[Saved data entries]
━━━━━━
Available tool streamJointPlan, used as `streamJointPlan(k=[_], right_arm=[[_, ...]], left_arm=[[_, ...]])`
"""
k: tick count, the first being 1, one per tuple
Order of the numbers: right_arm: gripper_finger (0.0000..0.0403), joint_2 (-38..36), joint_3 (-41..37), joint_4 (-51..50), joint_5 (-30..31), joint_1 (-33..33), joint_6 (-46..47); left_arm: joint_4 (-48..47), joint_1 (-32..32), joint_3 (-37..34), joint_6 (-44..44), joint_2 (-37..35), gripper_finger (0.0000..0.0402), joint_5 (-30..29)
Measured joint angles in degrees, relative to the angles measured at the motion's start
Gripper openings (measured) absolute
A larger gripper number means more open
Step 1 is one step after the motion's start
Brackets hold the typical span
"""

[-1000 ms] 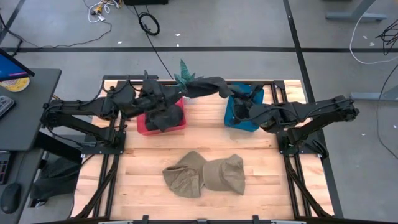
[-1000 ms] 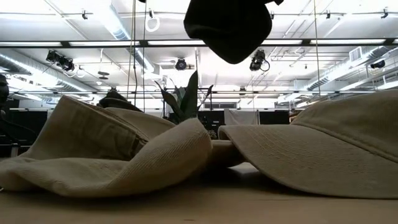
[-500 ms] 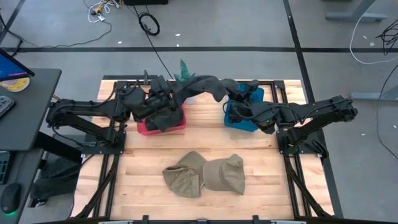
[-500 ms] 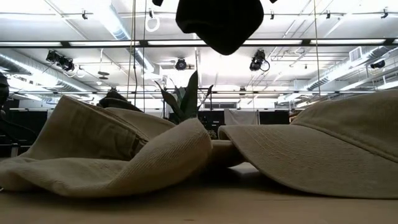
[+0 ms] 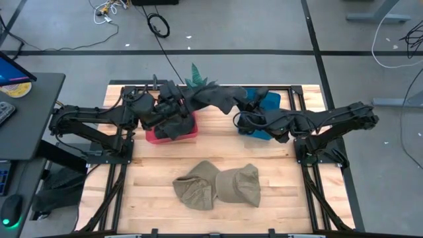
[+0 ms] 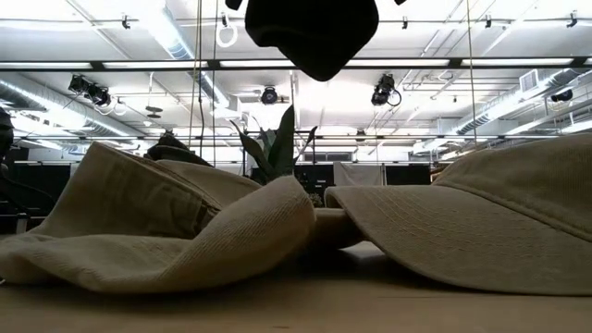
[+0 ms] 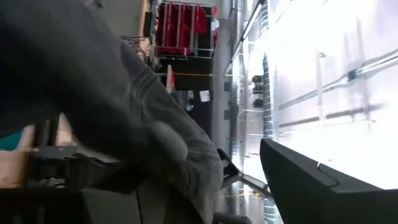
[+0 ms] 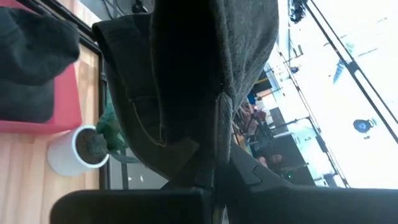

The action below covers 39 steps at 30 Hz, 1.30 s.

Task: Pick & Place hat
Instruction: Put the black cap into the red bin

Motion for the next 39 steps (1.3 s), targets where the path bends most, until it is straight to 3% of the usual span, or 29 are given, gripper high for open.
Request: streamJointPlan(k=[8,12,16,23,32,39], right_arm=[[0.0011,0.4,0.0,2.5,-0.4,0.0,-0.1],[0.0011,0.4,0.0,3.5,-0.4,0.0,-0.1],[0.0011,0.4,0.0,3.5,-0.4,0.2,0.2],[0.0011,0.4,0.0,3.5,-0.4,0.2,0.2],[0.0025,0.4,0.0,3.3,-0.3,0.2,6.9],[0.0098,-0.1,0.0,2.9,0.1,0.2,11.7]], left_arm=[[-0.5,0.4,0.0,3.4,0.0,0.0238,0.0],[-1.4,0.7,0.0,3.4,0.0,0.0218,0.0],[-1.7,0.8,0.0,3.7,0.0,0.0163,-0.6],[-1.8,0.8,0.0,9.7,0.0,0.0016,-1.6],[-1.7,0.8,0.0,15.9,0.0,0.0006,-1.7],[-1.7,1.0,0.0,20.8,-0.3,0.0005,-1.2]])
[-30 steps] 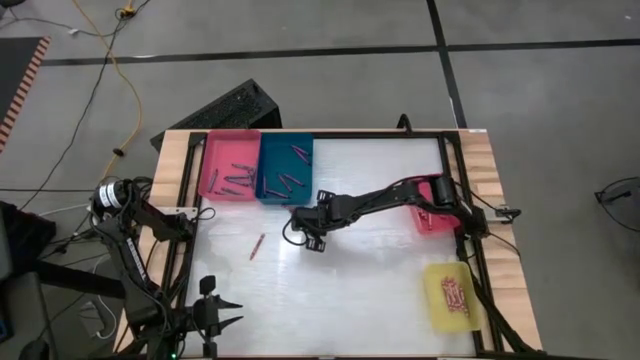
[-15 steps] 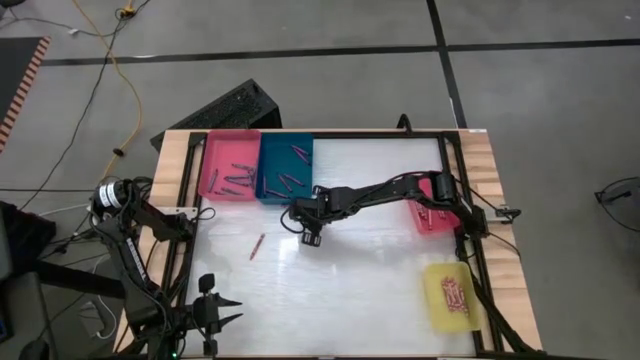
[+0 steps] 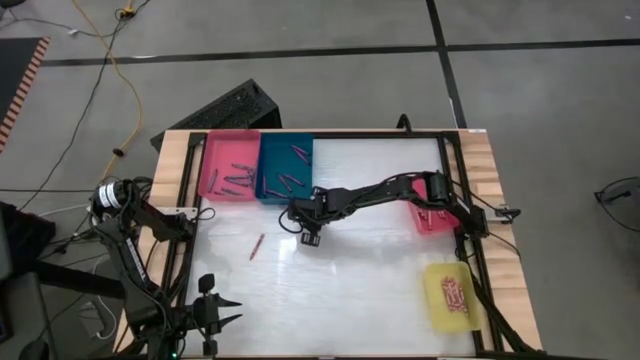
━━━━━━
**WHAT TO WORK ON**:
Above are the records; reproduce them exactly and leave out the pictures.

**TASK OUTPUT**:
Available tool streamJointPlan, used as `streamJointPlan(k=[_], right_arm=[[_, ...]], left_arm=[[_, ...]])`
"""
k: tick count, the first being 1, one per tuple
Order of the numbers: right_arm: gripper_finger (0.0000..0.0403), joint_2 (-38..36), joint_3 (-41..37), joint_4 (-51..50), joint_5 (-30..31), joint_1 (-33..33), joint_6 (-46..47); left_arm: joint_4 (-48..47), joint_1 (-32..32), joint_3 (-37..34), joint_6 (-44..44), joint_2 (-37..35), gripper_finger (0.0000..0.0402), joint_5 (-30..29)
Measured joint angles in degrees, relative to the angles measured at the motion's start
Gripper openings (measured) absolute
A larger gripper number means more open
Step 1 is one step after the motion's start
Brackets hold the typical span
"""

[-1000 ms] 
[-1000 ms] 
[-500 ms] 
[-500 ms] 
[+0 ms] 
[+0 ms] 
[+0 ms] 
[+0 ms] 

The action below covers 39 steps at 30 Hz, 1.30 s.

Task: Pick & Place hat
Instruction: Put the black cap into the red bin

Motion for the next 39 steps (1.3 s), targets where the path bends most, until it is straight to 3% of the usual span, or 29 are given, gripper high for open.
Request: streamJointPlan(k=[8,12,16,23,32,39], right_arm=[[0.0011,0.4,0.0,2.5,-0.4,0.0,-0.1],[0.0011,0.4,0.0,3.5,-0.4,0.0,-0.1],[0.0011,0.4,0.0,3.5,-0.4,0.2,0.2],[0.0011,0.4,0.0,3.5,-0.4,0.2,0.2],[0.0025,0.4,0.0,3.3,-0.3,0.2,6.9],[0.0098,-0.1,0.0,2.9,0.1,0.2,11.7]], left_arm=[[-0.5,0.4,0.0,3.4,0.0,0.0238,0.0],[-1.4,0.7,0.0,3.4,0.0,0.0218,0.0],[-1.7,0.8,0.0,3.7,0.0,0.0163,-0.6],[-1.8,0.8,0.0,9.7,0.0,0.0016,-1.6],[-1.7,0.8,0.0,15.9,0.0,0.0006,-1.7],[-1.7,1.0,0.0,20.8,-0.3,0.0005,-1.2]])
[-30 steps] 
[-15 steps] 
[+0 steps] 

The work on this exercise is done.